Literature references (DOI & PMID)
For each classification or nomenclatural decision, we attach the DOI (Digital Object Identifier) and PMID (PubMed ID) of the primary literature that documents that classification. This supports reproducibility and meets journal requirements for cited taxonomy and nomenclature.
2.2 DOI & PMID references
Every classification or nomenclatural assignment in the table is linked to the primary scientific publication that documents it. We supply both DOI (e.g. 10.1038/...) and PMID (PubMed ID) so you can cite the source in your Methods or supplementary materials and meet journal requirements for traceable taxonomy and nomenclature.
2.3 Use cases
- Supplementary table of all microbial taxa (e.g. genera or species) reported in your analysis, with full taxonomy and references.

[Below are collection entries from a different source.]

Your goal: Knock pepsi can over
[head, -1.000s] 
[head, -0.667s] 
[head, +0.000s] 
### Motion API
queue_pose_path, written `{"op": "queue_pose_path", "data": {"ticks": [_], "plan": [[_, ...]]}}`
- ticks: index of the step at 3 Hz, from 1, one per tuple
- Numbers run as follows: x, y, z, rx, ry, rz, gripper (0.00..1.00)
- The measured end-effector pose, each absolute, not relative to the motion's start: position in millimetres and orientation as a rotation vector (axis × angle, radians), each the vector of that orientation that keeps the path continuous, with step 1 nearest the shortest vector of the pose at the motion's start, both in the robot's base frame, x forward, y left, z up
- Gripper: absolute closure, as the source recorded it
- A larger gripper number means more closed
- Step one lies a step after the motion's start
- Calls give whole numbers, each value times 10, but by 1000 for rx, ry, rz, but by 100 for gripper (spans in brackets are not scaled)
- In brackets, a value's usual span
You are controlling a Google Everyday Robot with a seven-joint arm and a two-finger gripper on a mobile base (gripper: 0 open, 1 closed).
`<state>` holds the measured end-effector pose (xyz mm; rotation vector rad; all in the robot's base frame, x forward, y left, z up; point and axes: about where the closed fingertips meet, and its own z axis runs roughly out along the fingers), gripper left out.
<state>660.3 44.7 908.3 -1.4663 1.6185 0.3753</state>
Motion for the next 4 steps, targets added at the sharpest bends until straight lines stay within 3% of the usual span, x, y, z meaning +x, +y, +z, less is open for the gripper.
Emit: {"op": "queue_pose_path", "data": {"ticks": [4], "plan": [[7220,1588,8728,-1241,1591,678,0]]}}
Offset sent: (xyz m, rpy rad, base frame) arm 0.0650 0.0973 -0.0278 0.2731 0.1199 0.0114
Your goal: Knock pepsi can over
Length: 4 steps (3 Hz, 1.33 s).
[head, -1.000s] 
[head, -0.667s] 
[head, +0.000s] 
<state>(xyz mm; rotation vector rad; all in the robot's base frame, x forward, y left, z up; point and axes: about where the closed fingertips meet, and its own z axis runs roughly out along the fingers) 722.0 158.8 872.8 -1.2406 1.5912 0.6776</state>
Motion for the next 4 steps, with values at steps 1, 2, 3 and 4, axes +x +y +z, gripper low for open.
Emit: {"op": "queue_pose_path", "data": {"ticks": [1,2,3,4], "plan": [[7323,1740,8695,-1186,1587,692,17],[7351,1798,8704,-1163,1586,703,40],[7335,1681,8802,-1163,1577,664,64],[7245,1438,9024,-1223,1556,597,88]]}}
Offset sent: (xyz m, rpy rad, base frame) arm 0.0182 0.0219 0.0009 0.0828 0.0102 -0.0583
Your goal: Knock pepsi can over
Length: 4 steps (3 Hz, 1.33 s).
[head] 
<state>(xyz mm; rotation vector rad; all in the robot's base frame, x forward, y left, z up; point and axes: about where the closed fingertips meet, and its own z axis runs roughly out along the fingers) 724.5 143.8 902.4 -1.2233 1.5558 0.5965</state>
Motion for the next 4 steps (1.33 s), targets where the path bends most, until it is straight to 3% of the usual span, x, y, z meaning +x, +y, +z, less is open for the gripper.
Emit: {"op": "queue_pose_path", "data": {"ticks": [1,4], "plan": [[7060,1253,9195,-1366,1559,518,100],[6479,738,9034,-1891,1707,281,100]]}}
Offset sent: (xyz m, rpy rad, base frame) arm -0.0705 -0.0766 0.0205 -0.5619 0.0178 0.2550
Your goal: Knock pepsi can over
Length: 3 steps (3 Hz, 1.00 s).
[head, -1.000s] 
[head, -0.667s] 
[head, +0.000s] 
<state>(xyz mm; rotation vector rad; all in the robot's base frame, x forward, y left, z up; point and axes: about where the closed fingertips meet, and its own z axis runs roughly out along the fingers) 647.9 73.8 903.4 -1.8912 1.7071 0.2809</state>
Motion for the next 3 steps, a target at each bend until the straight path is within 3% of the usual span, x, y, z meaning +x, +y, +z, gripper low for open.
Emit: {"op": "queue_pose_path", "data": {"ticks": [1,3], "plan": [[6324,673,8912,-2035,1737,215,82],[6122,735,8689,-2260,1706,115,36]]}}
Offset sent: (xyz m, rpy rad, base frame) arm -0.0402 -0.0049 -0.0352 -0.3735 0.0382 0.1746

- Gene or protein lists with functional classification and literature supporting each assignment.
- Organism or strain lists with standardised names and the publication(s) establishing the current classification.
2.4 How to request
Contact the platform maintainer with your entity list (one identifier per line or as a CSV column) and the type of classification desired (taxonomic, functional, or both). Deliverables include a CSV/Excel table and an optional PDF summary with DOI and PMID links for easy verification.
3.Getting Started
- Login via Google OAuth. Your data is private to your account.
- Create a dataset from the Dashboard → New Dataset. Give it a descriptive name.
- Upload files in the Files tab: at minimum one patient/metadata file and one taxonomy abundance file.
- Create an analysis in the Analysis tab → New Analysis. Configure Data Sources, Pre-Analysis, Analysis method, Post-Analysis, and Output options.
- Run the analysis. A draggable progress dialog shows each pipeline step in real time. Secondary analyses (per-stratum, per-method) run in parallel automatically.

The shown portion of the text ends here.